Leaving out all pictures, return the records word for word.

Data shown
★ ★ ★ ★ ★

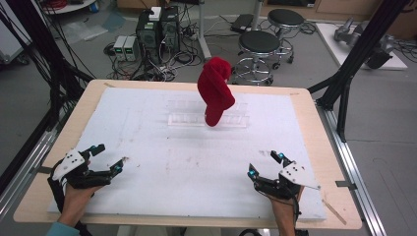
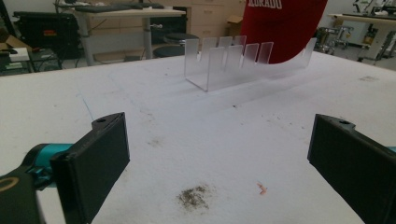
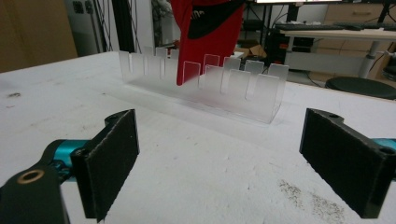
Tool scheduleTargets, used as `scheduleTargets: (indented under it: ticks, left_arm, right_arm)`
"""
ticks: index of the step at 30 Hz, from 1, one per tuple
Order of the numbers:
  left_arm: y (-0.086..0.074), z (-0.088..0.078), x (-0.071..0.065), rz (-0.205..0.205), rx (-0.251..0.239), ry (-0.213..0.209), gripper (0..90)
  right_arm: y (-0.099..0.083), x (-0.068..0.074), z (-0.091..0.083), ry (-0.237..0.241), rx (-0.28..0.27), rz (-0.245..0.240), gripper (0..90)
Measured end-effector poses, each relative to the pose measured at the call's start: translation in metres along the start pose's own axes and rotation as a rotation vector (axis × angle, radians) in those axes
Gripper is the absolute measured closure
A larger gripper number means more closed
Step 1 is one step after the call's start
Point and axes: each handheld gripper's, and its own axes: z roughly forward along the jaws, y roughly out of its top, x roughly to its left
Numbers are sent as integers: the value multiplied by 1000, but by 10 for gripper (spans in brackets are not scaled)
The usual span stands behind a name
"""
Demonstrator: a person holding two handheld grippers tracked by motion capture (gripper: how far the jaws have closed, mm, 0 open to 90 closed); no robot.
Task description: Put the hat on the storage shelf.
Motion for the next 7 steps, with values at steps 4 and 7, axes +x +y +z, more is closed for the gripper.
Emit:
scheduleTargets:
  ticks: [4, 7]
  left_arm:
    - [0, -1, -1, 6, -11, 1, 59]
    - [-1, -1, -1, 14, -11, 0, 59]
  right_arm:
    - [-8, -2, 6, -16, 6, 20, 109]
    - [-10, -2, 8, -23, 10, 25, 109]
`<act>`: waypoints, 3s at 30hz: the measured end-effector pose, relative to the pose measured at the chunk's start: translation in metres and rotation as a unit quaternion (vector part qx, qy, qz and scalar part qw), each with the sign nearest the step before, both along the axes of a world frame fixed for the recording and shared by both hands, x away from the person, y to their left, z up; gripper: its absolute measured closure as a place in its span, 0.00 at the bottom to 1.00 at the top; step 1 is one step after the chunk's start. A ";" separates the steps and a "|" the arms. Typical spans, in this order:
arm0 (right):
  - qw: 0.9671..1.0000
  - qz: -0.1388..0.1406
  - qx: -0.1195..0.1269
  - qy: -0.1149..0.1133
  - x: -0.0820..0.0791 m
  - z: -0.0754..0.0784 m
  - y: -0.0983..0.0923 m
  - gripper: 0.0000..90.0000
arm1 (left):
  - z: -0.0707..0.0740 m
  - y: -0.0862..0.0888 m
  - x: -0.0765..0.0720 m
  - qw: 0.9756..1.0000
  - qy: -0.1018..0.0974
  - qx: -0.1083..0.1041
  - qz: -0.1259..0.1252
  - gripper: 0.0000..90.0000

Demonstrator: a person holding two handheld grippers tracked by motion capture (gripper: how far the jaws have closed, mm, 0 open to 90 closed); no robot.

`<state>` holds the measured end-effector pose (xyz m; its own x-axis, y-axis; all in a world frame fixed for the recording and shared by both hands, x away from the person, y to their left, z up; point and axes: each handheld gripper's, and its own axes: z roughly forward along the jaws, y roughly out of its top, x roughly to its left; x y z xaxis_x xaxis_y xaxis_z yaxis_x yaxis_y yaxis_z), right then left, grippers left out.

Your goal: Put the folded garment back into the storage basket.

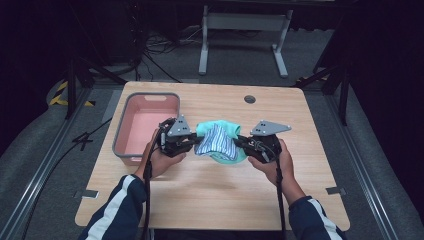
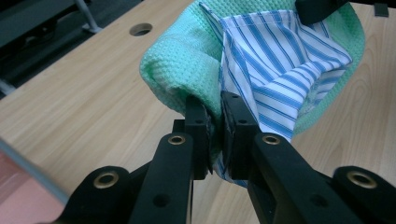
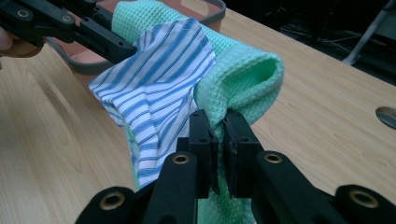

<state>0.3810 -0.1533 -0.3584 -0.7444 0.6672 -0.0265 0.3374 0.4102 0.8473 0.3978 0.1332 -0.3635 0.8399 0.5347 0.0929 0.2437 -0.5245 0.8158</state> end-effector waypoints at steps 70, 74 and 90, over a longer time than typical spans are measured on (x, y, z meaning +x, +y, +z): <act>0.994 0.111 -0.010 0.021 0.068 -0.005 0.203 0.92 | 0.000 0.167 -0.008 0.975 -0.011 -0.005 0.221 0.91; 0.994 0.106 -0.015 0.026 0.071 -0.011 0.206 0.91 | -0.005 0.166 -0.004 0.974 -0.003 0.002 0.226 0.91; 0.993 0.100 -0.035 0.044 0.079 -0.029 0.216 0.89 | -0.017 0.165 0.007 0.971 0.006 0.032 0.235 0.90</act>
<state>0.4602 0.0625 -0.3871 -0.8634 0.5045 0.0035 0.3150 0.5337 0.7848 0.4048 0.2987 -0.3807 0.5059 0.8528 0.1294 0.4784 -0.4022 0.7806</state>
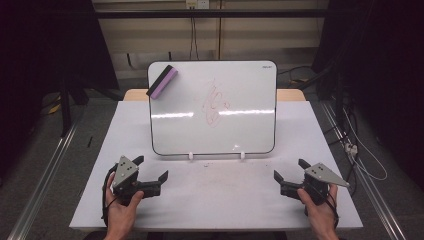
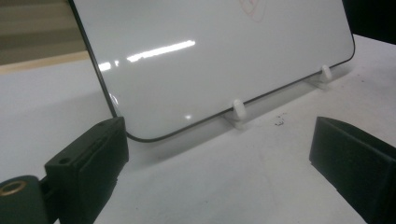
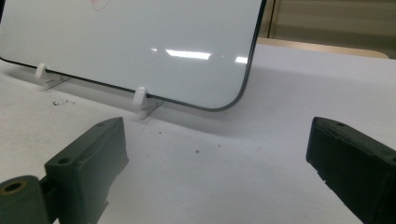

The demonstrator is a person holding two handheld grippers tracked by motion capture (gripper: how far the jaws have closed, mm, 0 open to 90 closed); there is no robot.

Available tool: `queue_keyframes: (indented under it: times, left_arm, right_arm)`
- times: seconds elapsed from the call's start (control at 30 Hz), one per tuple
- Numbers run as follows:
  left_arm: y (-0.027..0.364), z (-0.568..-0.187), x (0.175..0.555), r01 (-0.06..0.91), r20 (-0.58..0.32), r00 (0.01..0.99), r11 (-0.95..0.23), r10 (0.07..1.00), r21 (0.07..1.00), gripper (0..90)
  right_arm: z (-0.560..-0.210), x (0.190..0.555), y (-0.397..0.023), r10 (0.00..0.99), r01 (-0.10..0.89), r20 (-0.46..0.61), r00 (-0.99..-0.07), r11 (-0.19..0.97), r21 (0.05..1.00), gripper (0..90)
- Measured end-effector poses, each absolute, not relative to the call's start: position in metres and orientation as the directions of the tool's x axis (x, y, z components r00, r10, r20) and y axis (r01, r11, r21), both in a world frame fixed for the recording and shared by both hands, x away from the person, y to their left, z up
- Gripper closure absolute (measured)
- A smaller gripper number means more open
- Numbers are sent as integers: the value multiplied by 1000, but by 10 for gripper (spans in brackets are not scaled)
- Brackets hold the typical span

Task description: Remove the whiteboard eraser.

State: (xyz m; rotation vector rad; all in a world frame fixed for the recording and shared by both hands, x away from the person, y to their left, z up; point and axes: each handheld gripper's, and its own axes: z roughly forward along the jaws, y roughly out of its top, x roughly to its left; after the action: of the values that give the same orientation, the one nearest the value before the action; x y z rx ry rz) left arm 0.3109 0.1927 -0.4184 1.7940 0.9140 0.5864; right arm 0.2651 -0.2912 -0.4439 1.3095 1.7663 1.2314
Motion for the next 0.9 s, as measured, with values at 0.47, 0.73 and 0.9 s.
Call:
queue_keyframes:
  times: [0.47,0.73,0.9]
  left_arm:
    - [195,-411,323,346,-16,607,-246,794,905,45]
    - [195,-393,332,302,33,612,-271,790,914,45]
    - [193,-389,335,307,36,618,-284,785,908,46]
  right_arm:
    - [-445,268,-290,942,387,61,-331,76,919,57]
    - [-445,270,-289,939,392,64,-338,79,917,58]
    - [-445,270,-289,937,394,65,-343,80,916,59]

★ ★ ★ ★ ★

Written response
Tool scheduleTargets, used as `scheduleTargets: (indented under it: ticks, left_arm, right_arm)`
"""
ticks: index of the step at 30 Hz, from 1, one per tuple
Order of the numbers:
  left_arm: y (-0.086..0.074), z (-0.088..0.078), x (-0.071..0.065), rz (-0.205..0.205), rx (-0.251..0.239), ry (-0.213..0.209), gripper (0..90)
  right_arm: y (-0.099..0.083), x (-0.068..0.074), z (-0.091..0.083), ry (-0.237..0.241), rx (-0.28..0.27), rz (-0.245..0.240), gripper (0..90)
Measured end-effector poses, each relative to the pose measured at the call's start: translation in metres along the start pose's own axes and rotation as a rotation vector (axis × angle, radians) in those axes
Gripper is the absolute measured closure
A larger gripper number means more closed
Step 1 is one step after the call's start
Point and axes: each handheld gripper's, and its own axes: z roughly forward along the jaws, y roughly out of its top, x roughly to its left
Numbers are sent as integers: the value multiplied by 1000, but by 10 for gripper (spans in brackets are not scaled)
The usual span stands behind a name
"""
Demonstrator: a person holding two handheld grippers tracked by motion capture (gripper: how far the jaws have closed, mm, 0 open to 90 closed); no robot.
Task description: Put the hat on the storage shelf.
Motion for the next 7 steps, with values at steps 4 and 7, axes +x +y +z, more is closed for the gripper.
Emit:
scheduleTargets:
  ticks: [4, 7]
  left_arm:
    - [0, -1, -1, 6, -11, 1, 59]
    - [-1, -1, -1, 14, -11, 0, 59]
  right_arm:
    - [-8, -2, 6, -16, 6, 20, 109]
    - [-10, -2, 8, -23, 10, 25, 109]
`<act>`: waypoints, 3s at 30hz: the measured end-effector pose, relative to the pose measured at the chunk's start: translation in metres and rotation as a unit quaternion (vector part qx, qy, qz and scalar part qw), each with the sign nearest the step before, both along the axes of a world frame fixed for the recording and shared by both hands, x away from the person, y to their left, z up; gripper: its absolute measured closure as a place in its span, 0.00 at the bottom to 1.00 at the top; step 1 is one step after the chunk's start. A ";" separates the steps and a "|" the arms. Typical spans, in this order:
arm0 (right):
  - qw: 0.9671..1.0000
  - qz: -0.1388..0.1406
  - qx: -0.1195..0.1269
  - qy: -0.1149..0.1133
  - x: -0.0820..0.0791 m
  - z: -0.0754..0.0784 m
  - y: -0.0983..0.0923 m
  - gripper: 0.0000..90.0000
arm1 (left):
  - z: -0.0707..0.0740 m
  - y: -0.0862..0.0888 m
  - x: -0.0765..0.0720 m
  - qw: 0.9756..1.0000
  - qy: -0.1018..0.0974
  - qx: -0.1083..0.1041
  - qz: -0.1259..0.1252
  - gripper: 0.0000..90.0000

Demonstrator: a person holding two handheld grippers tracked by motion capture (gripper: how far the jaws have closed, mm, 0 open to 90 closed); no robot.

`<state>` holds the measured end-effector pose (xyz m; its own x-axis, y-axis; all in a world frame fixed for the recording and shared by both hands, x away from the person, y to their left, z up; point and axes: each handheld gripper's, and its own axes: z roughly forward along the jaws, y roughly out of its top, x roughly to its left; x y z xaxis_x xaxis_y xaxis_z yaxis_x yaxis_y yaxis_z), right then left, grippers left out.

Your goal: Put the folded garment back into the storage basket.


<state>0.3810 -0.1533 -0.3584 -0.7444 0.6672 -0.0265 0.3374 0.4102 0.8473 0.3978 0.1332 -0.3635 0.8399 0.5347 0.0929 0.2437 -0.5245 0.8158</state> end-effector waypoints at steps 70, 74 and 90, over a longer time than typical spans are measured on (x, y, z meaning +x, +y, +z): <act>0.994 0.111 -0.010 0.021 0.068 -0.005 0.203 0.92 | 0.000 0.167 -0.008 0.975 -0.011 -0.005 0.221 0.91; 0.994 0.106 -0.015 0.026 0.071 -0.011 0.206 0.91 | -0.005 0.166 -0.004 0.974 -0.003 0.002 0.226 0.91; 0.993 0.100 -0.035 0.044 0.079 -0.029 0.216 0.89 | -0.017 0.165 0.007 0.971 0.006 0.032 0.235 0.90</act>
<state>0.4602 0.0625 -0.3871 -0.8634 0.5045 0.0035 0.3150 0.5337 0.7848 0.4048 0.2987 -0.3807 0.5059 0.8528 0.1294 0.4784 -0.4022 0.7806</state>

The demonstrator is a person holding two handheld grippers tracked by motion capture (gripper: how far the jaws have closed, mm, 0 open to 90 closed); there is no robot.

Available tool: `queue_keyframes: (indented under it: times, left_arm, right_arm)`
- times: seconds elapsed from the call's start (control at 30 Hz), one per tuple
- Numbers run as follows:
  left_arm: y (-0.027..0.364), z (-0.568..-0.187), x (0.175..0.555), r01 (-0.06..0.91), r20 (-0.58..0.32), r00 (0.01..0.99), r11 (-0.95..0.23), r10 (0.07..1.00), r21 (0.07..1.00), gripper (0..90)
  right_arm: z (-0.560..-0.210), x (0.190..0.555), y (-0.397..0.023), r10 (0.00..0.99), r01 (-0.10..0.89), r20 (-0.46..0.61), r00 (-0.99..-0.07), r11 (-0.19..0.97), r21 (0.05..1.00), gripper (0..90)
- Measured end-effector poses, each absolute, not relative to the call's start: position in metres and orientation as the directions of the tool's x axis (x, y, z components r00, r10, r20) and y axis (r01, r11, r21), both in a world frame fixed for the recording and shared by both hands, x away from the person, y to their left, z up
- Gripper closure absolute (measured)
- A smaller gripper number means more open
- Numbers are sent as integers: the value multiplied by 1000, but by 10 for gripper (spans in brackets are not scaled)
- Brackets hold the typical span

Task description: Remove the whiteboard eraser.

State: (xyz m; rotation vector rad; all in a world frame fixed for the recording and shared by both hands, x away from the person, y to their left, z up; point and axes: each handheld gripper's, and its own axes: z roughly forward along the jaws, y roughly out of its top, x roughly to its left; after the action: of the values that give the same orientation, the one nearest the value before the action; x y z rx ry rz) left arm 0.3109 0.1927 -0.4184 1.7940 0.9140 0.5864; right arm 0.2651 -0.2912 -0.4439 1.3095 1.7663 1.2314
Motion for the next 0.9 s, as measured, with values at 0.47, 0.73 and 0.9 s.
Call:
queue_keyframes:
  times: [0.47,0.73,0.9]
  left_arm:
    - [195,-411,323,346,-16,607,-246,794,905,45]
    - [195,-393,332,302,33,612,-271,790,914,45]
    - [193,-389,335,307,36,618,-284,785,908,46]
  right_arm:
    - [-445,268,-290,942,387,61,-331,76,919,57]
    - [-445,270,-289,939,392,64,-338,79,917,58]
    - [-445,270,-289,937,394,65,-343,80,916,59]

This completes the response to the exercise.